Rossman-Prospect Avenue Historic District

The Rossman - Prospect Avenue Historic District is a conservation district in a small residential area on the eastern end of Hudson, New York in the United States. The houses were largely built in the late 19th century and early 20th century. It is the smaller of the two Historic Districts in the city.

The area was built when the city built an aqueduct to a water reservoir on the land of the Rossman family. It was the first planned residential area of ​​the city outside of the street grid in the center. The historic district was listed on the National Register of Historic Places in 1985.

Geography

The district covers an area of ​​two acres on the two roads, from which his name is guided. It lies on the slope of the Academy Hills, which is sometimes also called Prospect Hill, at 128 meters the highest point in the city. Of the houses on the Rossman Avenue that leads up the hill and ends at the water reservoir at an impasse, the view over the city extends to the Hudson River and the Catskill Escarpment in the southwest. To the north lies the Columbia Memorial Hospital and behind the larger Hudson Historic District. To the east of the district is the residential houses built with the end of the main street Hudson, Warren Street.

Within the boundaries of the district are some of the houses on the south side of Prospect Avenue south of the Rossman Avenue and both sides of Rossman Avenue to the end of the residential community, a total of 12 plots with 14 contributing buildings. Two garages in the area are modern buildings and are not considered contributing. The houses correspond to a variety of architectural styles that were popular before or after the beginning of the 20th century, such as the Queen Anne style, the Colonial Revival and Tudor Revival and Craftsman bungalows.

History

In the mid-19th century, the area belonged to the estate of Allen Rossman, a former treasurer of the county and director of a local bank. Hudson grew rapidly during this period and suffered regularly from lack of water. The city council decided therefore in 1874, water from the river into a reservoir behind the Prospect Hill to pump and associated rights of way for the construction of the aqueduct over the land Ross Mans.

Rossman provided additional land, leaving to build a 15 m wide road and planted to trees, when he had divided the land into 13 plots. The first house, 11 Rossman Avenue, was built in 1887. Rossman died a short time later and his survivors sold some of the parcels on the west side of the road in the 1890s. Most of the houses were built on it incurred in a somewhat restrained Queen Anne style, as was common elsewhere in Hudson.

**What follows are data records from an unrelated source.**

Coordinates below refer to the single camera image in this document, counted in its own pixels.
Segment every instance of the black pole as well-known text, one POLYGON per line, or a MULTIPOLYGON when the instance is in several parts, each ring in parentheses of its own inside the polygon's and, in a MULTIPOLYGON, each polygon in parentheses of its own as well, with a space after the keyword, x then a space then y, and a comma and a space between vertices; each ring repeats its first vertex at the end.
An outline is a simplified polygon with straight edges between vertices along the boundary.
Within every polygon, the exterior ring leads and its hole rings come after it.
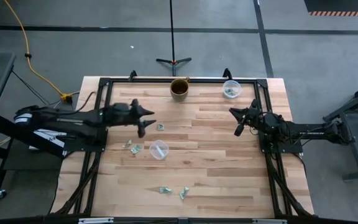
POLYGON ((169 10, 171 14, 171 39, 172 39, 172 61, 175 61, 175 41, 173 39, 173 13, 172 13, 172 0, 169 0, 169 10))
POLYGON ((173 39, 173 13, 172 13, 172 0, 169 0, 169 11, 170 11, 170 17, 171 17, 171 44, 172 44, 172 60, 165 60, 165 59, 160 59, 157 58, 156 61, 158 62, 164 62, 164 63, 168 63, 172 66, 172 76, 176 76, 177 75, 177 65, 181 62, 189 62, 191 61, 191 58, 184 58, 184 59, 180 59, 180 60, 175 60, 175 41, 173 39))

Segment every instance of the wooden table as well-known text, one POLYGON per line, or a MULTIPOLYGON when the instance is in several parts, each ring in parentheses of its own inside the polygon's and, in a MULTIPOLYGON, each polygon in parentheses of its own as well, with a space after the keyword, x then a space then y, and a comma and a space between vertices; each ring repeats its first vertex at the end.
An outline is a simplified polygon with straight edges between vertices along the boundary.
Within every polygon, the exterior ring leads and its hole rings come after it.
MULTIPOLYGON (((98 89, 99 78, 84 77, 77 107, 98 89)), ((137 137, 135 126, 109 128, 92 216, 272 218, 266 162, 257 136, 247 128, 241 137, 233 135, 237 123, 228 109, 248 107, 255 97, 252 85, 242 87, 240 97, 227 100, 221 84, 190 83, 188 98, 174 103, 169 83, 115 83, 112 103, 130 103, 137 98, 144 108, 155 112, 147 119, 157 122, 146 129, 142 139, 137 137), (157 124, 164 124, 165 130, 157 131, 157 124), (130 139, 144 146, 135 156, 123 148, 130 139), (170 147, 163 161, 149 152, 149 146, 158 139, 170 147), (172 188, 173 193, 159 194, 161 186, 172 188), (179 192, 184 186, 190 191, 182 201, 179 192)), ((268 88, 273 111, 291 120, 283 79, 268 79, 268 88)), ((93 95, 85 111, 93 109, 95 98, 93 95)), ((288 187, 313 213, 301 162, 292 154, 282 156, 288 187)), ((52 211, 58 210, 78 186, 83 157, 83 152, 76 152, 63 161, 52 211)), ((284 211, 281 192, 279 200, 284 211)))

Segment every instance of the brown mug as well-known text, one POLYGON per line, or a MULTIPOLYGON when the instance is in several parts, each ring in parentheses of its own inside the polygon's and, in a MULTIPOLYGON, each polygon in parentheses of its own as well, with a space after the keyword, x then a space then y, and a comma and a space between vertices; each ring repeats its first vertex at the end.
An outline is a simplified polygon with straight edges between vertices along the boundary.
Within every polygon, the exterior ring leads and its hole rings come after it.
POLYGON ((189 77, 186 77, 185 79, 176 79, 171 82, 171 96, 176 102, 182 102, 186 99, 189 92, 189 82, 189 77))

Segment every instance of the gray floor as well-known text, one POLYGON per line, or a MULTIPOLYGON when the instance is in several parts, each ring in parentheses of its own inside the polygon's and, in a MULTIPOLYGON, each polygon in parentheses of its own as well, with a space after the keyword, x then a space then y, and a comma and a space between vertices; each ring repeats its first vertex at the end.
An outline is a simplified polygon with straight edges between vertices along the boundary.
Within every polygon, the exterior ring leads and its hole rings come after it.
MULTIPOLYGON (((167 0, 11 1, 24 24, 55 26, 169 27, 167 0)), ((311 17, 302 0, 260 0, 266 29, 358 30, 358 17, 311 17)), ((174 1, 175 25, 192 28, 257 28, 252 0, 174 1)), ((0 24, 16 24, 0 0, 0 24)), ((80 89, 85 75, 170 75, 155 58, 170 58, 169 33, 27 32, 33 66, 61 90, 80 89)), ((179 76, 220 77, 229 67, 236 77, 266 77, 258 34, 179 33, 177 58, 193 57, 179 76)), ((285 79, 295 122, 321 118, 358 89, 358 36, 268 35, 275 77, 285 79)), ((20 31, 0 31, 0 52, 17 54, 15 71, 49 101, 58 95, 35 77, 23 54, 20 31)), ((40 104, 15 77, 0 100, 0 114, 40 104)), ((308 183, 315 213, 358 221, 358 180, 341 176, 356 171, 348 147, 312 141, 305 148, 308 183)), ((0 201, 0 218, 46 214, 53 200, 56 172, 10 172, 9 195, 0 201)))

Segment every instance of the clear plastic cup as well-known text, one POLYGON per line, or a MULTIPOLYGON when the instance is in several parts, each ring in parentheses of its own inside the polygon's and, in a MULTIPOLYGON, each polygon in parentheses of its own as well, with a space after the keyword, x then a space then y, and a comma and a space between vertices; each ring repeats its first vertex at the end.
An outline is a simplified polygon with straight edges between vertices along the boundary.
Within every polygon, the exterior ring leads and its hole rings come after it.
POLYGON ((229 80, 223 83, 223 95, 226 98, 233 99, 239 96, 242 92, 240 83, 229 80))
POLYGON ((167 156, 169 152, 169 147, 165 142, 161 140, 155 141, 149 149, 152 156, 158 160, 162 160, 163 158, 165 158, 165 156, 167 156))

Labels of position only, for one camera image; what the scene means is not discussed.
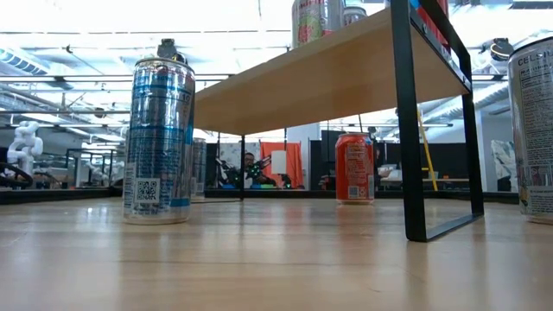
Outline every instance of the energy drink can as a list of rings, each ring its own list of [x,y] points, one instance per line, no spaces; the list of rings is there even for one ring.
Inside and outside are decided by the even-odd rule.
[[[514,51],[508,68],[519,204],[553,224],[553,37]]]
[[[374,158],[368,134],[342,134],[336,142],[336,199],[343,204],[374,201]]]
[[[127,133],[124,221],[160,225],[190,212],[194,71],[150,58],[135,68]]]
[[[295,0],[292,47],[298,48],[342,27],[344,0]]]

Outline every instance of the blue and silver can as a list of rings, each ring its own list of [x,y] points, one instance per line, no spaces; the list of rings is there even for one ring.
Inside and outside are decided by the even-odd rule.
[[[127,133],[124,221],[173,224],[190,214],[194,71],[163,58],[135,68]]]

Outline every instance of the white wall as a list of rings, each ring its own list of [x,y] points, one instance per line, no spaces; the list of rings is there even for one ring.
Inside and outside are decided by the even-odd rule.
[[[429,143],[464,143],[465,124],[463,120],[453,120],[450,128],[430,128],[426,131]]]
[[[306,124],[288,128],[288,142],[302,145],[303,185],[309,190],[309,147],[312,140],[321,139],[321,127],[317,124]]]
[[[512,119],[510,113],[499,116],[482,114],[482,149],[479,152],[484,156],[485,170],[482,175],[486,176],[486,190],[488,192],[498,191],[497,174],[495,172],[495,161],[492,153],[492,140],[512,142]]]
[[[463,120],[453,120],[450,128],[432,128],[426,133],[429,143],[464,143],[465,128]],[[488,111],[476,111],[476,130],[482,190],[498,191],[495,161],[492,153],[492,140],[512,142],[512,119],[510,113],[490,116]]]

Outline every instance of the silver can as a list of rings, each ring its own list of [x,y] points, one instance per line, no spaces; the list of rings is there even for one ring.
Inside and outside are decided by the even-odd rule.
[[[522,213],[553,224],[553,37],[513,52],[509,94]]]
[[[127,133],[124,221],[186,221],[190,212],[194,71],[151,58],[135,68]]]
[[[346,7],[344,9],[344,26],[357,22],[366,17],[366,10],[360,7]]]
[[[295,0],[292,47],[298,48],[340,29],[344,7],[344,0]]]
[[[205,197],[204,188],[206,185],[206,164],[207,164],[207,143],[203,138],[195,138],[192,160],[192,196],[202,199]]]

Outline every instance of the yellow ladder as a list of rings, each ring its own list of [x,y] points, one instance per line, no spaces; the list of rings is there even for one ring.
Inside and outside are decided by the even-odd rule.
[[[429,163],[428,168],[423,170],[430,170],[430,178],[432,179],[432,187],[434,191],[438,191],[438,185],[435,183],[434,168],[432,167],[432,160],[430,159],[429,142],[426,140],[426,133],[424,132],[423,119],[421,118],[421,112],[417,109],[416,116],[418,117],[418,124],[423,135],[424,153],[426,154],[426,161]]]

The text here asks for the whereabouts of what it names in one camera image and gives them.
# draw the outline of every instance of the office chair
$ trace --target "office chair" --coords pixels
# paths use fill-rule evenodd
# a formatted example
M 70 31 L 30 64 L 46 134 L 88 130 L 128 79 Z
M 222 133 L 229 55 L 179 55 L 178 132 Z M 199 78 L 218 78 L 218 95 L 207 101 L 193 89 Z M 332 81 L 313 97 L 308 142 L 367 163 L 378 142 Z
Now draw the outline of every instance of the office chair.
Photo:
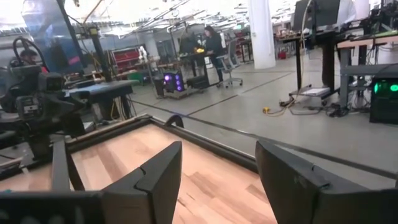
M 219 83 L 219 85 L 222 83 L 226 83 L 225 88 L 233 85 L 233 82 L 239 82 L 239 85 L 243 85 L 242 78 L 233 78 L 231 74 L 232 70 L 240 66 L 240 62 L 238 60 L 238 57 L 236 56 L 236 39 L 229 42 L 228 53 L 226 55 L 217 57 L 217 59 L 221 60 L 221 62 L 223 63 L 223 67 L 217 69 L 222 69 L 223 73 L 229 74 L 229 78 Z

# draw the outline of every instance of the wooden table
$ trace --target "wooden table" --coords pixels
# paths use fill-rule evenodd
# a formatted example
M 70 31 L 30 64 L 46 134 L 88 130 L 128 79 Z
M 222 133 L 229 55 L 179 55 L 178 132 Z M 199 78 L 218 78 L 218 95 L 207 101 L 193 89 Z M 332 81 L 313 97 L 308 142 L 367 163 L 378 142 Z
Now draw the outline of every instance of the wooden table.
M 357 41 L 346 40 L 338 43 L 337 47 L 339 49 L 344 49 L 344 48 L 359 47 L 363 45 L 386 44 L 390 42 L 398 42 L 398 35 L 391 37 L 377 37 L 375 39 L 366 39 L 366 40 L 357 40 Z
M 72 154 L 86 190 L 103 189 L 174 141 L 183 147 L 174 224 L 276 224 L 257 174 L 154 125 Z M 0 190 L 48 190 L 51 165 L 0 182 Z

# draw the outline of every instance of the concrete floor
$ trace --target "concrete floor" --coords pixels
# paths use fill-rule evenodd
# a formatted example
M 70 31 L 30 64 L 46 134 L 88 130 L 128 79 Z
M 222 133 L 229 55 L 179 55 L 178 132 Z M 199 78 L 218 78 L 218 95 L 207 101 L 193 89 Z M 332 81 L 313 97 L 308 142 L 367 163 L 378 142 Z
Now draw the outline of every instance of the concrete floor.
M 379 63 L 388 62 L 395 56 L 395 53 L 381 52 Z M 322 85 L 321 58 L 317 51 L 304 57 L 304 84 Z M 340 66 L 336 62 L 336 86 L 339 86 L 339 72 Z M 211 83 L 216 81 L 213 70 L 209 71 L 209 76 Z M 149 113 L 161 119 L 167 119 L 173 113 L 185 115 L 188 130 L 250 155 L 254 155 L 256 136 L 260 136 L 370 189 L 394 186 L 392 179 L 309 156 L 298 149 L 397 172 L 398 129 L 395 126 L 369 123 L 368 114 L 351 114 L 344 118 L 330 118 L 325 112 L 295 116 L 287 111 L 276 118 L 263 114 L 265 106 L 278 110 L 279 100 L 288 100 L 288 93 L 296 88 L 294 58 L 279 60 L 276 67 L 267 70 L 255 70 L 253 64 L 245 64 L 236 69 L 233 76 L 243 78 L 243 86 L 229 89 L 214 86 L 182 100 L 157 100 L 151 86 L 138 86 L 134 88 L 132 98 L 141 104 L 134 106 L 139 114 Z M 320 100 L 316 99 L 300 98 L 299 101 L 302 105 L 320 105 Z M 337 101 L 337 96 L 331 97 L 330 101 Z

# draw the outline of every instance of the person
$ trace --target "person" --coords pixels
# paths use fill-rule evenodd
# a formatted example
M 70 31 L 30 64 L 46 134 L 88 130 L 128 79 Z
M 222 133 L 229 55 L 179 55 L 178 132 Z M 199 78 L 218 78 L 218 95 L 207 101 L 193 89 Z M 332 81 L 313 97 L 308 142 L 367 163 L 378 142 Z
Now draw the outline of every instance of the person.
M 218 81 L 221 83 L 223 79 L 222 62 L 217 57 L 224 55 L 224 48 L 221 43 L 221 36 L 211 26 L 205 27 L 206 35 L 206 51 L 210 56 L 210 60 L 216 68 Z
M 35 65 L 36 64 L 36 58 L 37 58 L 37 53 L 34 50 L 31 49 L 26 49 L 23 50 L 19 56 L 21 57 L 21 60 L 23 60 L 25 63 L 29 65 Z

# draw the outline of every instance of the yellow cable
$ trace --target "yellow cable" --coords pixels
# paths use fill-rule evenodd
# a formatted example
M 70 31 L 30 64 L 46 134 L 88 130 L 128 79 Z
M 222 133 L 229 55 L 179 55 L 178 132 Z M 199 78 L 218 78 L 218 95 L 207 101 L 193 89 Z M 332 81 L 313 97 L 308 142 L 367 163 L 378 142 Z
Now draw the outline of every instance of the yellow cable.
M 302 21 L 302 29 L 301 29 L 301 34 L 300 34 L 300 44 L 299 44 L 299 48 L 300 48 L 300 50 L 299 51 L 301 51 L 301 46 L 303 45 L 303 48 L 304 48 L 304 27 L 305 27 L 305 17 L 306 17 L 306 15 L 307 15 L 307 13 L 306 13 L 306 11 L 307 11 L 307 9 L 308 9 L 308 7 L 310 7 L 310 4 L 311 4 L 311 2 L 312 2 L 312 0 L 309 0 L 308 1 L 308 4 L 307 4 L 307 6 L 306 6 L 306 8 L 305 8 L 305 13 L 304 13 L 304 16 L 303 16 L 303 21 Z M 303 77 L 304 77 L 304 55 L 305 55 L 305 52 L 304 52 L 304 54 L 302 54 L 300 57 L 301 57 L 301 59 L 300 59 L 300 63 L 301 63 L 301 81 L 302 81 L 302 84 L 303 84 Z M 285 112 L 286 112 L 286 110 L 287 109 L 289 109 L 291 106 L 293 106 L 294 105 L 294 103 L 297 101 L 297 99 L 299 98 L 299 96 L 300 96 L 300 93 L 301 93 L 301 91 L 302 91 L 302 89 L 303 89 L 303 86 L 302 86 L 302 84 L 301 84 L 301 87 L 300 87 L 300 89 L 299 90 L 297 90 L 297 94 L 296 94 L 296 97 L 295 98 L 293 98 L 293 100 L 288 104 L 288 105 L 286 105 L 286 106 L 284 106 L 280 111 L 278 111 L 278 112 L 276 112 L 276 113 L 269 113 L 269 111 L 270 111 L 270 109 L 268 108 L 268 107 L 265 107 L 265 108 L 263 108 L 262 109 L 262 112 L 264 113 L 264 114 L 266 114 L 267 116 L 270 116 L 270 117 L 279 117 L 279 116 L 282 116 L 283 114 L 285 114 Z

The plots on the east side were built until the early 20th century. Most of these houses were built under the influence of the Arts and Crafts Movement, especially the bungalows. These structures differed somewhat from the style because they have detailed features of the Federal Style and Georgian architecture. The two last- built houses in the district are 2 and 4 Rossman Avenue - the latter was to build the hospital director - are more in the design of English country houses, which is unusual for the Hudson Valley.